413
O MÉTODO BOURDIEUSIANO COMO INSTRUMENTO DE ANÁLISE E CONSTITUIÇÃO DE UM PODER JUDICIÁRIO SOCIOAMBIENTAL
2019/2 até 2023/2
ESCOLA DE DIREITO, NEGÓCIOS E COMUNICAÇÃO
GRUPO DE ESTUDOS E PESQUISAS EM ESTADO E POLÍTICAS PÚBLICAS
ESTADO E POLITICAS PUBLICAS
JOSÉ QUERINO TAVARES NETO
Analisar o campo Poder Judiciário à luz da teoria e método de Pierre Bourdieu, considerando e avaliando o socioambientalismo como forma de resistência e desconstrução do habitus no campo Poder Judiciário.
Objetivos específicos
Nesse contexto, a proposta da pesquisa é uma afirmação do socioambientalismo como paradigma emergente e forma bourdieusiana de luta por espaços privilegiados do poder jurídico, mas especificamente no âmbito do Poder Judiciário em suas resistentes e enrijecidas estruturas de violência simbólica. Para tanto, a proposta bourdieusiana consiste na interpretação daquilo “que as pessoas têm, das suas propriedades e das suas práticas, e, portanto, conhecer por um lado as condições em que se produzem os produtos oferecidos e por outro as condições em que se produzem os consumidores” (BOURDIEU, 2003, p. 174).

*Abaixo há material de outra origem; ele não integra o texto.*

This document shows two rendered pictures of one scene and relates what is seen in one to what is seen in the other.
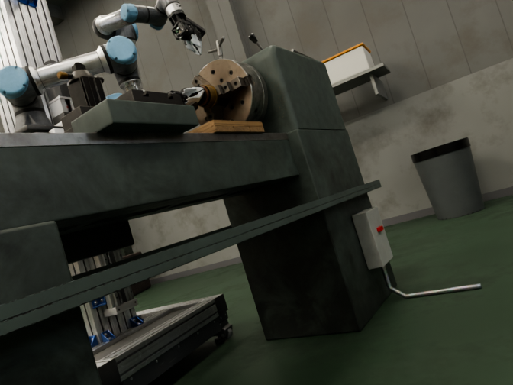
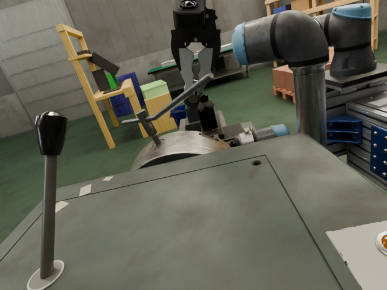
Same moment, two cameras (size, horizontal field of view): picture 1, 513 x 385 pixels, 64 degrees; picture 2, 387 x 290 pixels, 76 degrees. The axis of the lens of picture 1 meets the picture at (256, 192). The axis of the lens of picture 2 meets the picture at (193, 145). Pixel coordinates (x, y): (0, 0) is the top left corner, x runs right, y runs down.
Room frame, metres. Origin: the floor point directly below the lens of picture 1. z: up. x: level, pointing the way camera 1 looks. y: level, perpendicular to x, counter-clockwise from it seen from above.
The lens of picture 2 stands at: (2.23, -0.19, 1.43)
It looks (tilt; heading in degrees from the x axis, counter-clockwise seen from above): 23 degrees down; 154
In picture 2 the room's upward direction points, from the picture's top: 16 degrees counter-clockwise
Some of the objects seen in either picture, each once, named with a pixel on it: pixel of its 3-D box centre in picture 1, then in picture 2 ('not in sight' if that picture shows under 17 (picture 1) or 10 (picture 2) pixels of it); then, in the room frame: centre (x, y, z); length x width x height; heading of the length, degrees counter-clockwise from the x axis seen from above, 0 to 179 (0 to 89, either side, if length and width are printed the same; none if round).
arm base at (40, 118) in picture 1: (33, 124); (352, 57); (1.69, 0.81, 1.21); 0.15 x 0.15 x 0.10
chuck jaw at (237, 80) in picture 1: (233, 86); not in sight; (1.61, -0.04, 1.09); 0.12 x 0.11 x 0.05; 57
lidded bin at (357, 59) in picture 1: (348, 69); not in sight; (4.31, -1.32, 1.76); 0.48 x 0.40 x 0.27; 63
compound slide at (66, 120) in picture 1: (101, 121); (212, 133); (1.26, 0.39, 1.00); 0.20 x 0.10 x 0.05; 147
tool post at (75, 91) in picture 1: (89, 97); (207, 117); (1.24, 0.40, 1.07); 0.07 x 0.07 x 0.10; 57
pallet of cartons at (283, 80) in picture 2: not in sight; (318, 75); (-0.59, 3.94, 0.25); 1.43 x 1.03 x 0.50; 59
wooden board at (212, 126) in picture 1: (203, 143); not in sight; (1.52, 0.13, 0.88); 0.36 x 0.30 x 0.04; 57
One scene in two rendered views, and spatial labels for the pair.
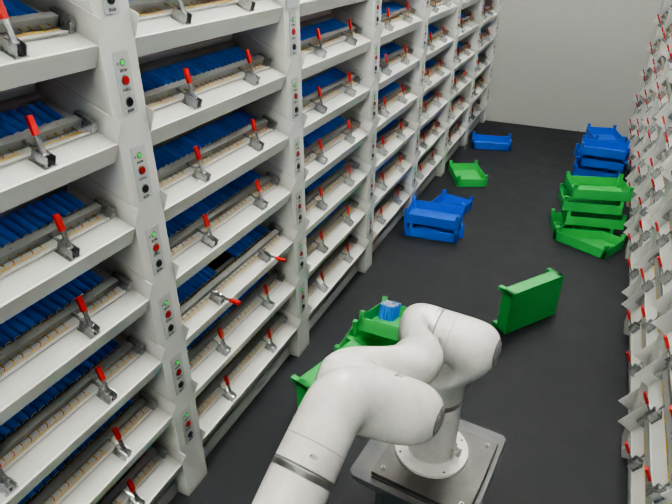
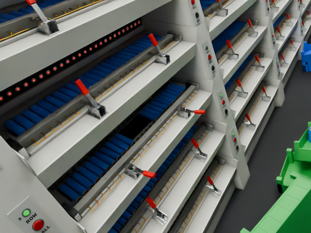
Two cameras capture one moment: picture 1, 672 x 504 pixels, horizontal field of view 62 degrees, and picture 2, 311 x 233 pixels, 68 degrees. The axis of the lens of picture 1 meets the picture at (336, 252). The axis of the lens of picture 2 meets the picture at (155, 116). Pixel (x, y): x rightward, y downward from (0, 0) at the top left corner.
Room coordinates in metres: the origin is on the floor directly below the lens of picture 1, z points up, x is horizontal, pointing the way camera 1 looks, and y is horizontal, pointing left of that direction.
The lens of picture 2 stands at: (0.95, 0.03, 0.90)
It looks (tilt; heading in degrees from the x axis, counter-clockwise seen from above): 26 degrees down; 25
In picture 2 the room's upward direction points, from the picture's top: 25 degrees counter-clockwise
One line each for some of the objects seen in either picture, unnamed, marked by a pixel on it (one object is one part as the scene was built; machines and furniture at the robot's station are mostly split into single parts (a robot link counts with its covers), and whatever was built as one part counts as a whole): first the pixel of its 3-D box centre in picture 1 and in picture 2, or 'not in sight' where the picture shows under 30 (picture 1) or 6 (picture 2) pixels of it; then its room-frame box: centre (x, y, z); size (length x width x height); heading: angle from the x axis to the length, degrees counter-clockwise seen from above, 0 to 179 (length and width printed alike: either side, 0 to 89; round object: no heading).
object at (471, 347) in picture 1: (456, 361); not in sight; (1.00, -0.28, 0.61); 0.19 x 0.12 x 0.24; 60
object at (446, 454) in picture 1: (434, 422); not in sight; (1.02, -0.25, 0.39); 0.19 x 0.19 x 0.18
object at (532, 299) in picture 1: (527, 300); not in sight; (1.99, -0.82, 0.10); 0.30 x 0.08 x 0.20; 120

O que está em causa são os efeitos da judicialização da política em geral, tendo em vista suas implicações sobre o sistema constitucional brasileiro e como esse vem se reestruturando no que se refere ao socioambientalismo, já que existe um processo de judicialização da política como fator positivo, pelo menos do ponto de vista dos resultados de efetivação de políticas públicas, ainda que por via transversa, que não a política tradicional, podendo-se surtir efeitos numa dimensão mais possível de um Judiciário Socioambiental.
O conceito de um Poder Judiciário Socioambiental (BARBOSA, 2008) passa pela recomposição paradigmática da concepção de desenvolvimento estritamente focado no meio ambiente, e em consonância com a sustentabilidade social, ou seja, tomando essa conjunção como uma prospecção de políticas públicas, verificadas no processo decisório judicante, como indicador das “necessidades de resultados que se pretende deste Poder em cada sociedade, no seu tempo” (BARBOSA, 2008, p.85).
Numa sociedade complexa, cada vez mais sujeita ao fenômeno da judicialização da política e induzida ao descompasso dos poderes, como é o caso da brasileira, se faz urgente e necessária uma mudança do modelo de subserviência jurisdicional observado na realidade atual. Um dos caminhos possíveis para alterar esse quadro seria o diagnóstico e prospecção pelo qual as circunstâncias se dão no âmbito do Judiciário, sob a proposta metodológica de Pierre Bourdieu.
Pierre Bourdieu indica importante contribuição na discussão do poder, que transcende a reducionismos e a categorias estritas pela extensão das preocupações a estruturas (sistêmicas), como aos agentes (sujeito). Seu tratamento incide sobre as configurações da aquisição e perpetuação do poder, trazendo uma crítica contundente às formas de produção científica e aos modelos de dominação como um todo, sendo impossível a separação de valores e representações. Para Bourdieu, não há concessões do poder, mas estratégias e investimentos de aquisição, acúmulo e perpetuação do capital simbólico numa cadeia de legitimidade (BOURDIEU, 1994, 2000).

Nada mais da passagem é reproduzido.